( Tentang Kjokkenmoddinger

)

Disusun Oleh : Rafi Nurahman (29) dan Ngakan Made (24)

X-11

Kjokkenmoddinger
Kjokkenmoddinger adalah istilah yang berasal dari bahasa Denmark yaitu kjokken artinya dapur dan modding artinya sampah jadi Kjokkenmoddinger arti sebenarnya adalah sampah dapur. Dalam kenyataan Kjokkenmoddinger adalah timbunan atau tumpukan kulit kerang dan siput yang mencapai ketinggian ± 7 meter dan sudah membatu atau menjadi fosil. Kjokkenmoddinger ditemukan disepanjang pantai timur Sumatera yakni antara Langsa dan Medan. Kjokken moddinger tersebut berupa parit yang digunakan sekali yang dibuat oleh kelompok orang-orang menetap secara sementara atau jangka lama, sebagai tempat pembuangan khusus yang digunakan oleh masyarakat sedenter yang terus menumpuk selama beberapa generasi. Dari bekas-bekas penemuan tersebut menunjukkan bahwa manusia purba yang hidup pada zaman ini sudah menetap. Tahun 1925 Dr. P.V. Van Stein Callenfels melakukan penelitian di bukit kerang tersebut dan hasilnya banyak menemukan kapak genggam yang ternyata berbeda dengan chopper (kapak genggam Palaeolithikum).

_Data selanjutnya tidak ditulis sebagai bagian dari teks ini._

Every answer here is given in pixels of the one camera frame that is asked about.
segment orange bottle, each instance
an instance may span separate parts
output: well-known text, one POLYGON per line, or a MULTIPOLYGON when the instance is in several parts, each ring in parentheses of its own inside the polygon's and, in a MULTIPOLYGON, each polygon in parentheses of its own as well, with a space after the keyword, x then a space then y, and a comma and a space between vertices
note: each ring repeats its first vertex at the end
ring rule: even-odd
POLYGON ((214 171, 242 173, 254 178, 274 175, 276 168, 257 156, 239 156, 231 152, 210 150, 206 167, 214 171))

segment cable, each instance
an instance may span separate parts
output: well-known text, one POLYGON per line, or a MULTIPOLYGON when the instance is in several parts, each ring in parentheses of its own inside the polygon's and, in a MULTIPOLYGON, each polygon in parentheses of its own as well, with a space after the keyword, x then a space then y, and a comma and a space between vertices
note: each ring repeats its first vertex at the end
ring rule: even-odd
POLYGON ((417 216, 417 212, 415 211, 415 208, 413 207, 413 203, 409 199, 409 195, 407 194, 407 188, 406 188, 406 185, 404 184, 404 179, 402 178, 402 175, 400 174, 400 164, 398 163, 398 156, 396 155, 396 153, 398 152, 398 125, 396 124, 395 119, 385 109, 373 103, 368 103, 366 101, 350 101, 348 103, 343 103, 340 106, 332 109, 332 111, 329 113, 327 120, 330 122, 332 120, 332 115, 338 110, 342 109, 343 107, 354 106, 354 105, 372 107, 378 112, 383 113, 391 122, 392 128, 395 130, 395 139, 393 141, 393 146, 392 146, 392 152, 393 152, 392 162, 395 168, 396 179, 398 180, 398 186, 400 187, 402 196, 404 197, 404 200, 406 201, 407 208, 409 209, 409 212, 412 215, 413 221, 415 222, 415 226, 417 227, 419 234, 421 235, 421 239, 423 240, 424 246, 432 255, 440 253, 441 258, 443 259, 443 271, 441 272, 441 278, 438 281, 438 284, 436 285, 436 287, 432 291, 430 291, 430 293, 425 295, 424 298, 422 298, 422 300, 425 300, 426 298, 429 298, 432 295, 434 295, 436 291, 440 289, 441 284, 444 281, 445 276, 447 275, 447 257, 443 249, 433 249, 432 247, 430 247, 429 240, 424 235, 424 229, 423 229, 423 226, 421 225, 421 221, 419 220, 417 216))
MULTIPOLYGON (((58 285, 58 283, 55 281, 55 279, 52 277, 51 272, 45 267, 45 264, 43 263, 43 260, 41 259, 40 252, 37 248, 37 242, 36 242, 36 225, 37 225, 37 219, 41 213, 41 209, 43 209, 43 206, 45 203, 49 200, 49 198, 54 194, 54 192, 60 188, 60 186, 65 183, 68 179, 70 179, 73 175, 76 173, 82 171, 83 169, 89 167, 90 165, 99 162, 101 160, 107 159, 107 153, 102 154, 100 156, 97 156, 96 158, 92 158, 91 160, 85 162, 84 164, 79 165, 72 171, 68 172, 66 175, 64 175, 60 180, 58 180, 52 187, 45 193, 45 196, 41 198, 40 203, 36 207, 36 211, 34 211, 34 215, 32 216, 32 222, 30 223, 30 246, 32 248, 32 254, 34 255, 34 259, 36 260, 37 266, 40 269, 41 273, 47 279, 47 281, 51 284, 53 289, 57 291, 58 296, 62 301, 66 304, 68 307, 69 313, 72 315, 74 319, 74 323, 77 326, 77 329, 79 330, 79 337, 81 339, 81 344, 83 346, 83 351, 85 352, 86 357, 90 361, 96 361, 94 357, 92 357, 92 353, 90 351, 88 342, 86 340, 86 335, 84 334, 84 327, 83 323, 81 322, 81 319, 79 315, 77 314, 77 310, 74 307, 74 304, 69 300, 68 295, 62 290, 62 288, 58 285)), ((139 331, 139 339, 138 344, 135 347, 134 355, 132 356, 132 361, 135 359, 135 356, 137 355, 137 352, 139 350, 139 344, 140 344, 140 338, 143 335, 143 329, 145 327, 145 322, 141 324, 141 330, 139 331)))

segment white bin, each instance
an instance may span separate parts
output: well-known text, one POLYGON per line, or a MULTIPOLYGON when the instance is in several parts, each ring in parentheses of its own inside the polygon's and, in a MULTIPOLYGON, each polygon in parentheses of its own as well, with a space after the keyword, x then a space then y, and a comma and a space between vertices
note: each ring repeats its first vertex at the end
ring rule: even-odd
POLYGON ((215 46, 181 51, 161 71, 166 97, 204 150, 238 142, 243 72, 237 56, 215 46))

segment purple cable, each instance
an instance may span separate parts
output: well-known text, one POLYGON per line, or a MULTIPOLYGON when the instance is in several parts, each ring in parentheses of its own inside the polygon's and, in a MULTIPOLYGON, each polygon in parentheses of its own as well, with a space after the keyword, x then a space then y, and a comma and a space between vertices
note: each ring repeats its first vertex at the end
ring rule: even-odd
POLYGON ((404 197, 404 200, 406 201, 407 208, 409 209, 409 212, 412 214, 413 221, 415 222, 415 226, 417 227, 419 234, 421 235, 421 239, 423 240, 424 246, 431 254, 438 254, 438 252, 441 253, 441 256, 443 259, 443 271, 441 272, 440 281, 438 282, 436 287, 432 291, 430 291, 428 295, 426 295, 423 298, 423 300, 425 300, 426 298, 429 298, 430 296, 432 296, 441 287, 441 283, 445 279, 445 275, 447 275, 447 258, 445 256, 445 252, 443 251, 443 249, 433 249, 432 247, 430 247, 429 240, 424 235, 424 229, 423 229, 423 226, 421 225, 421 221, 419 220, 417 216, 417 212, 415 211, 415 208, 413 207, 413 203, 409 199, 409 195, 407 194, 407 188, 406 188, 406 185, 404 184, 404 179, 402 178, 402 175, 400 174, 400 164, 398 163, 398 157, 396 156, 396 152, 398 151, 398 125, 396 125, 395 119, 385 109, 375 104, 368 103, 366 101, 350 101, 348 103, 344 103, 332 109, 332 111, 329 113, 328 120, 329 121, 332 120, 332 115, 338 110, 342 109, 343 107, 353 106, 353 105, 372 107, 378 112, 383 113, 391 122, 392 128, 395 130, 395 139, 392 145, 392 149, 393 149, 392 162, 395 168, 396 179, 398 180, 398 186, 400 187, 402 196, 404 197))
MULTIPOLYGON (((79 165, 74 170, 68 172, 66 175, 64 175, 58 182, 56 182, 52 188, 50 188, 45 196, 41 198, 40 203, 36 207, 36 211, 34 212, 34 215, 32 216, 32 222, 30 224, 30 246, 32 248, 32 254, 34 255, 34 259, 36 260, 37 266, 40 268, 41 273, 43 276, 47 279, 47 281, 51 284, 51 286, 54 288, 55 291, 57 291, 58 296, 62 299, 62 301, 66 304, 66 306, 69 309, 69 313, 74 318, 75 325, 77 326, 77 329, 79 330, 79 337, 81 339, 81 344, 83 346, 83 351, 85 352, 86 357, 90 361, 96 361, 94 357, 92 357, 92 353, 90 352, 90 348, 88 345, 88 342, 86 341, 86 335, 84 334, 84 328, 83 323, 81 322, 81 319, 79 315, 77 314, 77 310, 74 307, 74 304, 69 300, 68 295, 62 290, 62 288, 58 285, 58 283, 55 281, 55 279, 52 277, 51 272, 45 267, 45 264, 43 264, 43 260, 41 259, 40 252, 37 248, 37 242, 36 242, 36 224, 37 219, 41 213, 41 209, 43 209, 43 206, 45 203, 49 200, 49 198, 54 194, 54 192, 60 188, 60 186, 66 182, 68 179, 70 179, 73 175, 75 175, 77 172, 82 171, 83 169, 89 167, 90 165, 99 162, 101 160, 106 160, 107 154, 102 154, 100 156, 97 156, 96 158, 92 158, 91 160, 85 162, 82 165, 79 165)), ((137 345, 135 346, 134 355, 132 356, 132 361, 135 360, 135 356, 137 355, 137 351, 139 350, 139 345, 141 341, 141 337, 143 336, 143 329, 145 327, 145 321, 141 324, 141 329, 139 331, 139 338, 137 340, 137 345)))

Keberadaan situs ini di Kawal menjadikan situs ini banyak diteliti oleh banyak peneliti sejarah dan arkeologi. Keberadaan situs ini menjadi indikasi bahwa pada masa lampau tak jauh dari situs ini terdapat laut. Namun, seiring berjalannya waktu terjadi perubahan garis pantai hingga keadaannya yang saat ini. Situs ini berada di tengah hutan dan jauh dari keramaian kota. Untuk mencapai situs ini dapat ditempuh dalam waktu sekitar dua jam dari Kota Tanjung Pinang.